The Forensic Bear Case: Risks in the Export Drive

The surge in Indian auto exports is not without its vulnerabilities. Persistent margin compression, driven by rising commodity costs and potentially aggressive pricing strategies to maintain volume, remains a significant concern. The impact of geopolitical tensions and global economic slowdowns, which led to a 5.5% decline in India's auto exports in FY24, could resurface and curtail demand in key overseas markets. The increased competition stemming from new FTAs, particularly for premium vehicles, poses a direct threat to domestic players' market share and pricing power.
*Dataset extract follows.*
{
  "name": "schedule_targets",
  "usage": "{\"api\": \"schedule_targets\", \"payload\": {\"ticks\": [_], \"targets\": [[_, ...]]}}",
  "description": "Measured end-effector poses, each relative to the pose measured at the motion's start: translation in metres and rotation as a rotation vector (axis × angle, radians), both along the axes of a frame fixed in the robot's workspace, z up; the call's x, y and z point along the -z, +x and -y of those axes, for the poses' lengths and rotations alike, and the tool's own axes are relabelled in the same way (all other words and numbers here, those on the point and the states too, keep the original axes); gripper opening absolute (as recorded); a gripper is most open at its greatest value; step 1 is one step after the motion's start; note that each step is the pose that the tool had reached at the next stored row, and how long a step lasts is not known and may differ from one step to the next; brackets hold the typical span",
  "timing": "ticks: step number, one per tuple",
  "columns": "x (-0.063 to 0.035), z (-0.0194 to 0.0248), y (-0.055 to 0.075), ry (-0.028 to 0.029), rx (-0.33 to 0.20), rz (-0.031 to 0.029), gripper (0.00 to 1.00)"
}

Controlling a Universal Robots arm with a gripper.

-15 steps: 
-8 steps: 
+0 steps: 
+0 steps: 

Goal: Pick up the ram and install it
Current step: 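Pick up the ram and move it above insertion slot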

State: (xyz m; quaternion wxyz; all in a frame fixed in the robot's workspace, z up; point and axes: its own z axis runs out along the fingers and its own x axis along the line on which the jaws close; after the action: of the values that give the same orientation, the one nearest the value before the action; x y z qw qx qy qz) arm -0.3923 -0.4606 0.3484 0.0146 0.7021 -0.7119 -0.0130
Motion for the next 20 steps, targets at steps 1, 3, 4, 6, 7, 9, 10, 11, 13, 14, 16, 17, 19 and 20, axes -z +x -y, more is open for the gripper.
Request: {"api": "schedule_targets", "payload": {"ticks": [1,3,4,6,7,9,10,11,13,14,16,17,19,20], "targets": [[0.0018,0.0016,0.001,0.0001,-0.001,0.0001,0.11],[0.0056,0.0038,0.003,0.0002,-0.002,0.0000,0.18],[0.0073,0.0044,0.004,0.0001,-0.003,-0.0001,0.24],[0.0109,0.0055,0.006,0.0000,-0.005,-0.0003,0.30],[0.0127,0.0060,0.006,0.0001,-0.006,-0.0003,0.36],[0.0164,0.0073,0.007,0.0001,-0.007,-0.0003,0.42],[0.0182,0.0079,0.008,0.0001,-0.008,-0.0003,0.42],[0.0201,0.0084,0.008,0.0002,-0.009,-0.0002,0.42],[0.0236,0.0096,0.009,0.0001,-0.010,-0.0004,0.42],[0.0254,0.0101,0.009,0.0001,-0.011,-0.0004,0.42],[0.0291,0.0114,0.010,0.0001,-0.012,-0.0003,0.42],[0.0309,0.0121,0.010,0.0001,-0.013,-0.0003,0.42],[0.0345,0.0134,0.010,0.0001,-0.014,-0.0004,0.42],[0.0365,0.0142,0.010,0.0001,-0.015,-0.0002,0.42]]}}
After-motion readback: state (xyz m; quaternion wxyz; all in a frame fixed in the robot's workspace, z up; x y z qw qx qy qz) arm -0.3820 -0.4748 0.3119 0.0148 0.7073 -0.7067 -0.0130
Furthermore, Bajaj Auto's struggle with domestic motorcycle market share erosion, especially in the critical 125cc segment, highlights internal strategic challenges that could divert focus from export growth. Valuations for Maruti Suzuki and Bajaj Auto, while supported by growth prospects, appear stretched when considering potential margin pressures and increased competitive intensity. The cooling global trade environment and re-emerging protectionist pressures create an unpredictable external demand scenario.

Outlook: Cautious Optimism Amidst Global Uncertainty

Despite the headwinds, the Indian automotive sector's export growth trajectory is underpinned by government support and a strengthening manufacturing base. Companies are investing in new products and expanding capacities to meet future demand. However, the sustainability of current export volumes and profitability will hinge on managing margin pressures, adapting to increased global competition, and navigating a complex geopolitical and macroeconomic landscape. Analyst forecasts suggest continued earnings growth for Bajaj Auto, and positive sentiment exists for Maruti Suzuki, but the increasing external risks and competitive pressures necessitate a cautious approach to future projections.